Directions: Each line of the data below from the one holding "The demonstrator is" to the one holding "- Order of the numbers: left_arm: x", inclusive, is to be reproduced exactly; no other line belongs in the answer.

Stored dataset items:
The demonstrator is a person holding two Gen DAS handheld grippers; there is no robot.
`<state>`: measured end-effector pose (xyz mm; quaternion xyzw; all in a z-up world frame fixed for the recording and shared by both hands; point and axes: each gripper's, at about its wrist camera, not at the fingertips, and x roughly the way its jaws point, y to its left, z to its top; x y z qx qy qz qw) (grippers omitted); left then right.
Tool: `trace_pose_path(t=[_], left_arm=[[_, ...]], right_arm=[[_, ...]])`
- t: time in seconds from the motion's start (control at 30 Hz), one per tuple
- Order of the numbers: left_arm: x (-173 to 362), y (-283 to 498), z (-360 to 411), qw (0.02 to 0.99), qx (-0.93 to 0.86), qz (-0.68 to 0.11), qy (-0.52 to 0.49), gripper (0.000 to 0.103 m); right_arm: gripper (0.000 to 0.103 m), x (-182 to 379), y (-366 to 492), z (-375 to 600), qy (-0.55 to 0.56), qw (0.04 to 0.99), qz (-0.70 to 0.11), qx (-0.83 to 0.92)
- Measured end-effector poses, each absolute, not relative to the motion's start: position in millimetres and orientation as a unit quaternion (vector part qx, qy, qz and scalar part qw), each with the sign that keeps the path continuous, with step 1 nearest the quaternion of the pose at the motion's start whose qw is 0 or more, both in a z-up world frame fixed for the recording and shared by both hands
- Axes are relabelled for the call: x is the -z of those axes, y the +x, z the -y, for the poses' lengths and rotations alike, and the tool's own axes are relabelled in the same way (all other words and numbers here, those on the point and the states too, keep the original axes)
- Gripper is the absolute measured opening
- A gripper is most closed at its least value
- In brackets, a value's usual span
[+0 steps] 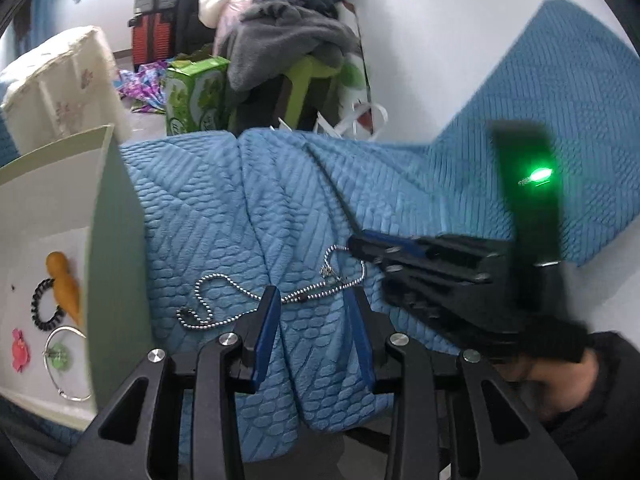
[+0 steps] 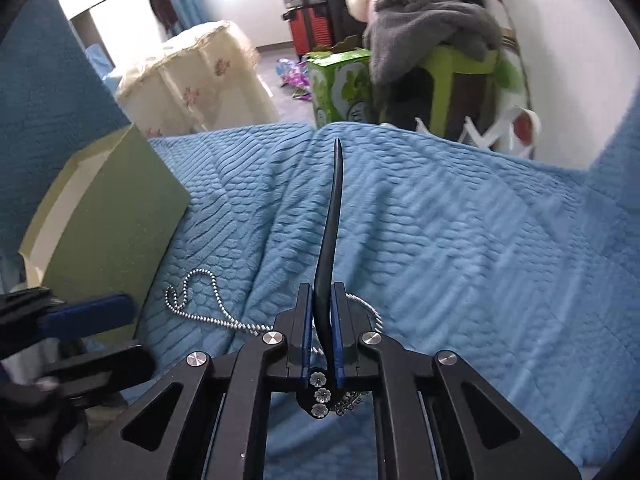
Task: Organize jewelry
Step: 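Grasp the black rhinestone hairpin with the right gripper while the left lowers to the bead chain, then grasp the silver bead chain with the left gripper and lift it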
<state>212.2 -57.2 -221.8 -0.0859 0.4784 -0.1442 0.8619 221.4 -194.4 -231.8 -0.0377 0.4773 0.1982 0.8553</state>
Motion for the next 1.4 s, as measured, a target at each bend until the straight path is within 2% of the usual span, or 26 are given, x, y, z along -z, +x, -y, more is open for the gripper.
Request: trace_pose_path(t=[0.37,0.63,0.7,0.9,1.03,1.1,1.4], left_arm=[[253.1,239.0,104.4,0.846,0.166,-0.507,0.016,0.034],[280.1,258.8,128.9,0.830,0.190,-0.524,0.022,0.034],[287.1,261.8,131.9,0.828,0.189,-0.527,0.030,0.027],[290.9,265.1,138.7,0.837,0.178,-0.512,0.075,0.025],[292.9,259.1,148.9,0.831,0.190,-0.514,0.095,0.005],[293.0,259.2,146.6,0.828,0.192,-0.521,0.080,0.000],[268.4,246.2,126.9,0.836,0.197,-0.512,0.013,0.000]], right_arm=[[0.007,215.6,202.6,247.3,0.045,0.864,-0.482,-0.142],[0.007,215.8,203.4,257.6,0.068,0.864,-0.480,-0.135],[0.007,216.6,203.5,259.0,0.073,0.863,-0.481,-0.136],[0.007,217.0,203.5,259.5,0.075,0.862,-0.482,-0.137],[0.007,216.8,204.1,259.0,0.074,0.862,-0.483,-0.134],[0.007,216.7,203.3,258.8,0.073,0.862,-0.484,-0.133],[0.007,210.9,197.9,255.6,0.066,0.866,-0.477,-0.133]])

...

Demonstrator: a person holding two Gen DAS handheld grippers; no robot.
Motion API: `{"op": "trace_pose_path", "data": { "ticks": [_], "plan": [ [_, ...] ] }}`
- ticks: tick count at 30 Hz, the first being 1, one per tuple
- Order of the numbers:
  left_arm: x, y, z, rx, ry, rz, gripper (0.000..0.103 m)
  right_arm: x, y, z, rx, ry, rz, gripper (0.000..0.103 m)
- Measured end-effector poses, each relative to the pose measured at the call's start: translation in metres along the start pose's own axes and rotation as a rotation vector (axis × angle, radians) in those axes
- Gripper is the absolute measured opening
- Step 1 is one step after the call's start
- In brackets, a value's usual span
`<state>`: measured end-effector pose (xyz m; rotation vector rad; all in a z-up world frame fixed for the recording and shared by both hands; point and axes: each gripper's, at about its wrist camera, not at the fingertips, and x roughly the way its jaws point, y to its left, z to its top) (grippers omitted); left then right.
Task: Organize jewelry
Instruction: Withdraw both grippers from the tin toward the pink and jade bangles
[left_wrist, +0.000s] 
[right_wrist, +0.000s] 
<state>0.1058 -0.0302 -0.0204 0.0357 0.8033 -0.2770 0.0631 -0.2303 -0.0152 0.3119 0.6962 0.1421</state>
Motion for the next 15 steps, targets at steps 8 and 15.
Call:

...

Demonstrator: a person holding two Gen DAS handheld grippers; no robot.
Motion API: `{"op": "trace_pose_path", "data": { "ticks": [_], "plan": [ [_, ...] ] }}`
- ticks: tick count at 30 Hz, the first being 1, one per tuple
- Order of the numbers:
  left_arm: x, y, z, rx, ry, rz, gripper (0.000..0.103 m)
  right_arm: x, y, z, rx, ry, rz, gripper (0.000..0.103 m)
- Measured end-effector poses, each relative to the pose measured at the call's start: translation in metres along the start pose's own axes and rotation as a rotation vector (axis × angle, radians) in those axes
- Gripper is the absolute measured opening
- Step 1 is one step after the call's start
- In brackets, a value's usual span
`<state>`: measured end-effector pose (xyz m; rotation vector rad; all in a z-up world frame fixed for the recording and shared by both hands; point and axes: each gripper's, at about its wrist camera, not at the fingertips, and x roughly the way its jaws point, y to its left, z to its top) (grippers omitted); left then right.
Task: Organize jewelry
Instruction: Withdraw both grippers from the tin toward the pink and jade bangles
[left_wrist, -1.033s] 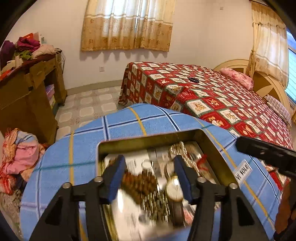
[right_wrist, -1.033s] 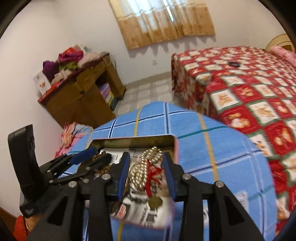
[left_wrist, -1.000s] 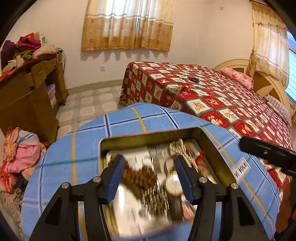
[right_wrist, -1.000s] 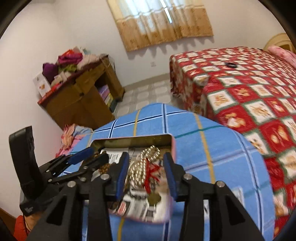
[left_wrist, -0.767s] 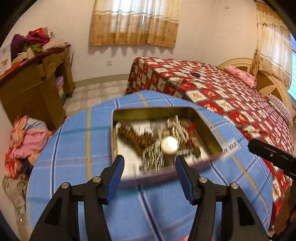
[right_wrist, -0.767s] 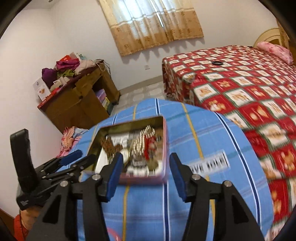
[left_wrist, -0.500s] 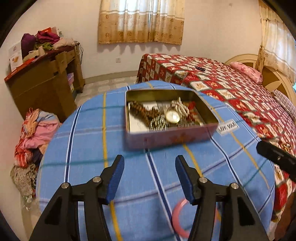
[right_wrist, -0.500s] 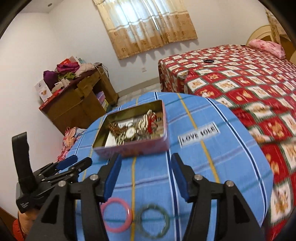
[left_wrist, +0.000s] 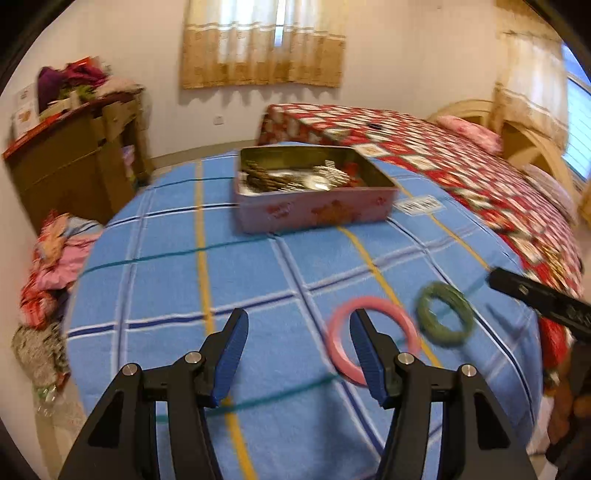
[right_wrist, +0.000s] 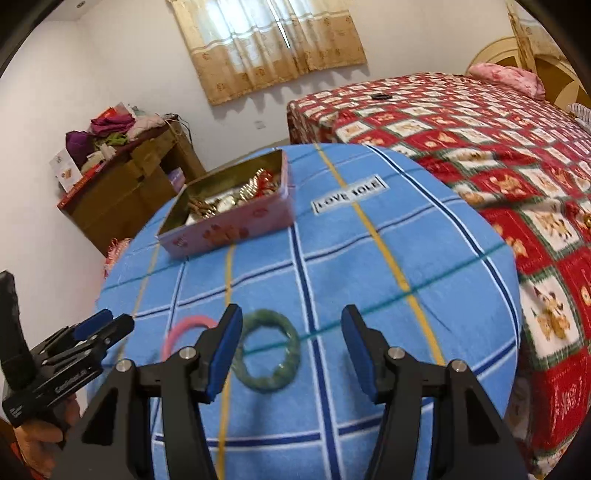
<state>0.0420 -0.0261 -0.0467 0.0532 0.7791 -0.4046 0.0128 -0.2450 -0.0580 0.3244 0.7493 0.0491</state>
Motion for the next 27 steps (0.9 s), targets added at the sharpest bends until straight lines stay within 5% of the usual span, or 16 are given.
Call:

Answer space:
The demonstrator is a person holding two Gen DAS handheld grippers; there is no robot.
`<state>`: measured end-effector pose (xyz mm; quaternion xyzw; all in a z-up world frame fixed for the recording and shared by both hands; point and axes: each gripper's, at about its wrist camera, not at the fingertips, and x roughly the way its jaws point, y to its left, z to its top; x y z qx qy qz qw) (grippers omitted); left then right.
Tool: `trace_pose_path(t=[_], left_arm=[[_, ...]], right_arm=[[_, ...]])`
- t: time in seconds from the motion's start (control at 30 Hz), one per tuple
- Order of the numbers: left_arm: x (-173 to 362), y (-283 to 498), z (-360 to 411), qw (0.02 to 0.99), qx (-0.93 to 0.86), qz (-0.68 to 0.11), qy (-0.52 to 0.49), gripper (0.000 to 0.103 m); right_arm: gripper (0.000 to 0.103 m), x (-182 to 379), y (-366 to 492), z (-375 to 600), qy (-0.55 to 0.56), qw (0.04 to 0.99), qz (-0.70 to 0.11), qx (-0.83 to 0.92)

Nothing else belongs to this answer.